This "logistics density effect" is a major driver of blue-collar wage growth: when multiple platforms expand simultaneously in the same cities and towns, they bid up wages to attract and retain workers. The rapid expansion of quick commerce (10-minute delivery) has further intensified this competition — requiring hyper-local worker density.

  • India's logistics market size: approximately $350 billion (FY25), growing at 10–12% annually.
  • Quick commerce (q-commerce) market: estimated at $3–5 billion currently, growing rapidly.
  • Average delivery worker salary: has risen to approximately ₹15,000–25,000 per month in Tier-1 cities (up from ₹10,000–15,000 in 2020).
  • India's road freight accounts for ~65% of logistics movement; railway logistics: ~30%; waterways and airways: ~5%.
  • The National Logistics Policy (2022) aims to reduce logistics costs from ~13–14% of GDP to below 8% — comparable to developed economies.

Connection to this news: The e-commerce and q-commerce boom is the primary structural driver of blue-collar wage growth — the report's finding that delivery and driver roles saw 16% salary hikes directly reflects this competitive labour market dynamic.


Wage Gap Between Blue-Collar and White-Collar Workers: Structural Factors

Historically, India's labour market has assigned a significant premium to formal white-collar employment — partly reflecting education scarcity, partly social capital networks, and partly the formalisation premium (PF, ESI, job security). The traditional hierarchy placed engineering/MBA graduates at the top of the salary ladder and manual workers at the bottom.

The current shift — where blue-collar operational wages grow faster than white-collar entry-level wages — reflects several structural changes: 1. White-collar oversupply: India produces approximately 15 lakh engineering graduates annually, with a significant mismatch between supply and demand at entry-level IT and services roles. 2. Blue-collar undersupply of skilled workers: While there is an abundance of unskilled labour, workers with skills (licensed drivers, equipment operators, forklift operators, experienced delivery managers) are in short supply relative to demand. 3. Platform technology: Apps that track performance, manage payments, and provide ratings create quasi-formal employment conditions that enable higher pay for top performers. 4. Urban consumption growth: Rising urban middle class demand for food delivery, ride-hailing, and home services directly drives demand for blue-collar service workers.

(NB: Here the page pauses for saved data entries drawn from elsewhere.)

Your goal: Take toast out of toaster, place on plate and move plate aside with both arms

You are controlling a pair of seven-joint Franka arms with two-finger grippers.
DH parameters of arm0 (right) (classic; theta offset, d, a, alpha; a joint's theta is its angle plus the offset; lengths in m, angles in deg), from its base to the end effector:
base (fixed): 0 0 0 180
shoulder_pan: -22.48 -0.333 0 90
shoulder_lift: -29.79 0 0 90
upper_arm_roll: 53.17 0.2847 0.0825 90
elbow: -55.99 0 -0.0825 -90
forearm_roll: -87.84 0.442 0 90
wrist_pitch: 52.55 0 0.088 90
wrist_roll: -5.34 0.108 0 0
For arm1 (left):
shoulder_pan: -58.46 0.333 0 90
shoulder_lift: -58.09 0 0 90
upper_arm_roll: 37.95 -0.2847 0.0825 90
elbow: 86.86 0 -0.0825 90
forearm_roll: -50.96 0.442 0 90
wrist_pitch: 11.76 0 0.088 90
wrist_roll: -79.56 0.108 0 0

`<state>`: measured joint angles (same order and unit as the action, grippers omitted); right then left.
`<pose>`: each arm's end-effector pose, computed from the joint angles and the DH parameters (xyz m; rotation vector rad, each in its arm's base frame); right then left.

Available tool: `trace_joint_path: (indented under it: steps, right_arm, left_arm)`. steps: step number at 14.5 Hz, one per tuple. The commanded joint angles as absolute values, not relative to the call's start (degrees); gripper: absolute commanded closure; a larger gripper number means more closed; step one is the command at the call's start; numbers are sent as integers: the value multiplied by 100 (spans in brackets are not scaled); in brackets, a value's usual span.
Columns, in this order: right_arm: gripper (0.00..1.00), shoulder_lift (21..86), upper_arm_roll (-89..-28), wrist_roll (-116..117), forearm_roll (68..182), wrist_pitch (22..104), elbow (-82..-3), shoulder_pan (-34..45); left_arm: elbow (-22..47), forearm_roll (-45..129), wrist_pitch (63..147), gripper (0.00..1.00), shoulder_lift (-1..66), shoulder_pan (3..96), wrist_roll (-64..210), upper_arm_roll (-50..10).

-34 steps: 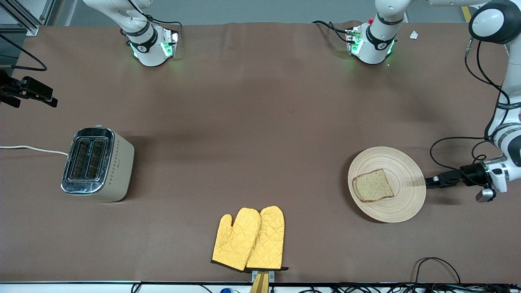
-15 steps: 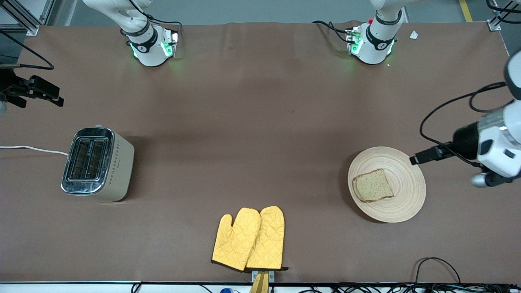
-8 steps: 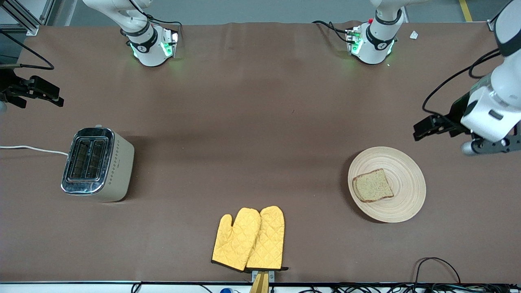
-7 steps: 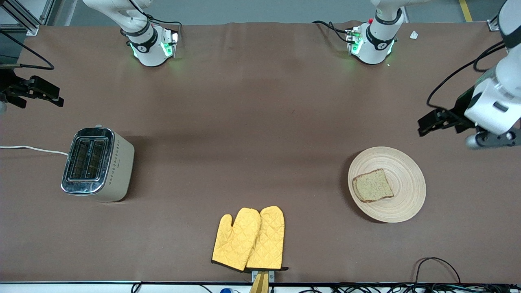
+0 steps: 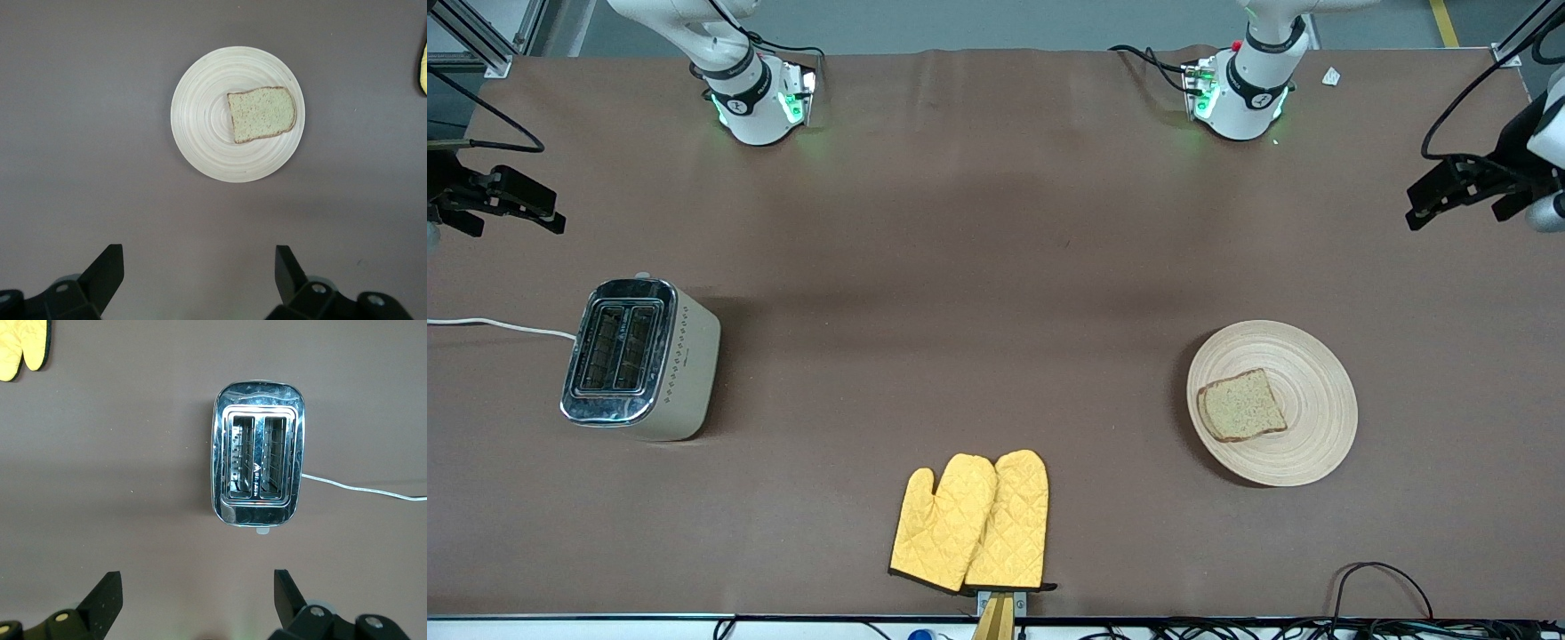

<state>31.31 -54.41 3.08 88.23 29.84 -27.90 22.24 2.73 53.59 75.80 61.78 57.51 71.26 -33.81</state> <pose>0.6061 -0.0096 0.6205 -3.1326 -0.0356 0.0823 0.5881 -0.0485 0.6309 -3.0930 -0.0908 -0.0534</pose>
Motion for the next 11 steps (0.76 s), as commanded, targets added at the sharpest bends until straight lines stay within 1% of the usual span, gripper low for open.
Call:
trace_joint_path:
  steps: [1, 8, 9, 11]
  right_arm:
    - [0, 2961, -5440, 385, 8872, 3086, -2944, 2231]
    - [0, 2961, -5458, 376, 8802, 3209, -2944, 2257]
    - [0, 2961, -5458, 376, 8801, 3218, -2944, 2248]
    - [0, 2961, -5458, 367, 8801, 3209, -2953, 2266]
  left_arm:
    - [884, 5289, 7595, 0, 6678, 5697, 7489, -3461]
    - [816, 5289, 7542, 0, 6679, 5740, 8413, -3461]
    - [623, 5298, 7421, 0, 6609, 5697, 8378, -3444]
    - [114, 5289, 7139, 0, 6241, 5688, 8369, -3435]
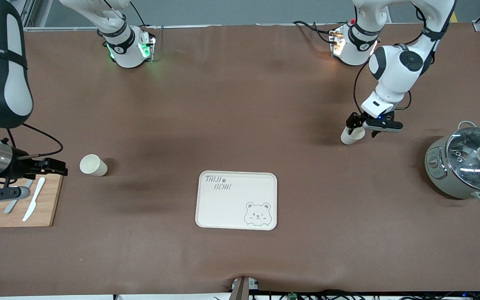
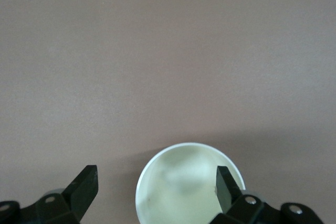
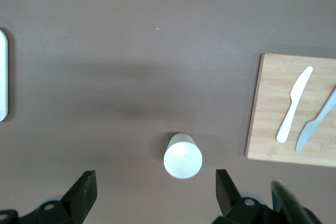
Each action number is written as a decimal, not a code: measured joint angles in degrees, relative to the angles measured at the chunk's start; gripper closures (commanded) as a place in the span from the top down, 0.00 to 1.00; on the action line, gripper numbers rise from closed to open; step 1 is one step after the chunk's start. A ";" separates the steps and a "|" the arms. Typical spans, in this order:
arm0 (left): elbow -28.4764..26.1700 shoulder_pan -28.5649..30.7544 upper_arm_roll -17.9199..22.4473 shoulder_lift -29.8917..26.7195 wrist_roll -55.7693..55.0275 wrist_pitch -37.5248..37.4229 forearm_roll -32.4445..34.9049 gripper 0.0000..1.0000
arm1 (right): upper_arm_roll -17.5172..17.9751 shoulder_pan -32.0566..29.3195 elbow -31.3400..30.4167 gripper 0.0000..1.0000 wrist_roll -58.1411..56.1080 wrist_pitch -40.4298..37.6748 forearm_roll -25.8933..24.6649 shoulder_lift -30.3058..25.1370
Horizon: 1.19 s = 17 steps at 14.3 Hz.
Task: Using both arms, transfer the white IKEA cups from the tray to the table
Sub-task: 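Release the cup with the right gripper while the left gripper lowers its cup, then open the left gripper and withdraw it toward the pot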
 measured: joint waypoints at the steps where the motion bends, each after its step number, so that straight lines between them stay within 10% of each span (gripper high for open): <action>1: 1.23 0.00 -0.01 -0.36 0.00 -2.42 0.00 1.00 | 0.00 0.03 1.02 1.00 2.01 -1.71 0.03 -0.08; 17: 46.22 -0.62 -5.84 -4.10 -20.45 -57.71 5.24 1.00 | 0.21 1.67 2.71 1.00 9.34 -17.63 0.05 -14.58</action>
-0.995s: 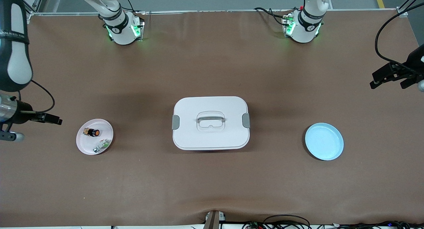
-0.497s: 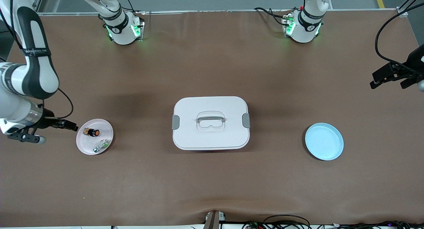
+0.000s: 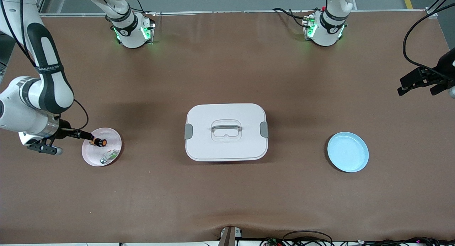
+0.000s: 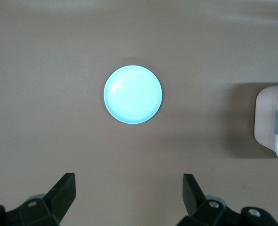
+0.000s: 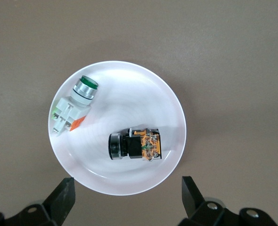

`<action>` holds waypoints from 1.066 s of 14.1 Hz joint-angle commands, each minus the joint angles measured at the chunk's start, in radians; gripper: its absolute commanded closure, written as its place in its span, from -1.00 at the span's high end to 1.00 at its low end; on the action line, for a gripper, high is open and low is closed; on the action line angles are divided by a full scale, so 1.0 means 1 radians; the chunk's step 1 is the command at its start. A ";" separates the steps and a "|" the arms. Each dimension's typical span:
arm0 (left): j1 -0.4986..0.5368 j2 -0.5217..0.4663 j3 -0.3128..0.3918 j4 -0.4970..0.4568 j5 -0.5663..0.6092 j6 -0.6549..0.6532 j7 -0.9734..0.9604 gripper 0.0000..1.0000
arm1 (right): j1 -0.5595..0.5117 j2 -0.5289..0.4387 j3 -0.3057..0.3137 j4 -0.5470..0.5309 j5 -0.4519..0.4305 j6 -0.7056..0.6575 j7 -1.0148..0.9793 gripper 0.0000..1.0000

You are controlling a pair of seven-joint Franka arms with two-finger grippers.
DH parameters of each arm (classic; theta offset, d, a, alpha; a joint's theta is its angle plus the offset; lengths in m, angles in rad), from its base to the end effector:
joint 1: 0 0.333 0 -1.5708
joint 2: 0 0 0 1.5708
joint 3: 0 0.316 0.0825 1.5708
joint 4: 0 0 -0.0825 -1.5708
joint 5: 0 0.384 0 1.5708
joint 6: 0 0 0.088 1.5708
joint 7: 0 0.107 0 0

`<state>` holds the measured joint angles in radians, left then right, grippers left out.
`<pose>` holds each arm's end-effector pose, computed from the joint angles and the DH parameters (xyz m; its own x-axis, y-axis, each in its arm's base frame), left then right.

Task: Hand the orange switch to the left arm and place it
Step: 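Move the right gripper down over the black-orange switch on the white plate, then close the right gripper on the black-orange switch and lift it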

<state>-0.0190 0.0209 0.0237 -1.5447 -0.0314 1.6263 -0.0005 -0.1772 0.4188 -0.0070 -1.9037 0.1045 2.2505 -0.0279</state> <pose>0.5670 -0.0007 0.6303 0.9981 0.0069 0.0606 0.0050 -0.9995 0.0309 0.6110 -0.1107 0.2732 0.9730 -0.2193 -0.0722 -0.2246 -0.9715 -0.0754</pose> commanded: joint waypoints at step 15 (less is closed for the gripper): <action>0.005 -0.007 0.001 0.008 0.004 -0.016 0.002 1.00 | 0.005 0.176 0.013 0.054 0.021 0.135 -0.070 1.00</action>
<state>-0.0171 0.0209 0.0250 -1.5446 -0.0314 1.6262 -0.0005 -0.1676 0.5835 0.0036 -1.8695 0.1048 2.3943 -0.0720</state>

  • India's Periodic Labour Force Survey (PLFS 2023-24) shows average wages for casual workers at approximately ₹400/day, while salaried workers earn approximately ₹20,000/month.
  • The skill gap: India's vocational training system (ITIs, polytechnics) has limited capacity — approximately 14,000 ITIs with 2.4 million seats versus a need for 30+ million skilled workers annually.
  • Pradhan Mantri Kaushal Vikas Yojana (PMKVY) has trained over 1.3 crore individuals, but industry-readiness remains a challenge.
  • The gender pay gap in blue-collar roles persists: women working in manufacturing earn approximately 20–30% less than men in comparable roles.

Connection to this news: The wage reversal (blue-collar > white-collar entry-level growth) signals a rebalancing of India's labour market — a positive development for economic inclusion, but also a warning sign about white-collar job quality and the need for higher-skill graduation across the workforce.


Key Facts & Data

  • Blue-collar wage growth in 2025: ~8.6% (vs. ~6.75% for entry-level white-collar).
  • Delivery, driver, and automobile roles: salary hikes of up to 16%.
  • Manufacturing roles: ~11% salary growth.
  • E-commerce sector projected blue-collar wage growth: ~7% (fastest among sectors).
  • India's gig economy: ~77 lakh workers currently; projected 2.35 crore by 2030 (NITI Aayog).
  • Code on Social Security 2020 explicitly defines "gig worker" and "platform worker" for the first time in Indian law.
  • India's e-commerce market: ~$130 billion (2025), projected $325 billion by 2030.
  • India's logistics market: ~$350 billion (FY25), growing at 10–12% annually.
  • National Logistics Policy (2022) targets reducing logistics costs from ~13–14% to below 8% of GDP.
  • PLFS (Periodic Labour Force Survey) by MoSPI is India's primary official source for employment and wage data.
  • Gender pay gap persists: women in blue-collar roles earn ~20–30% less than men in comparable jobs.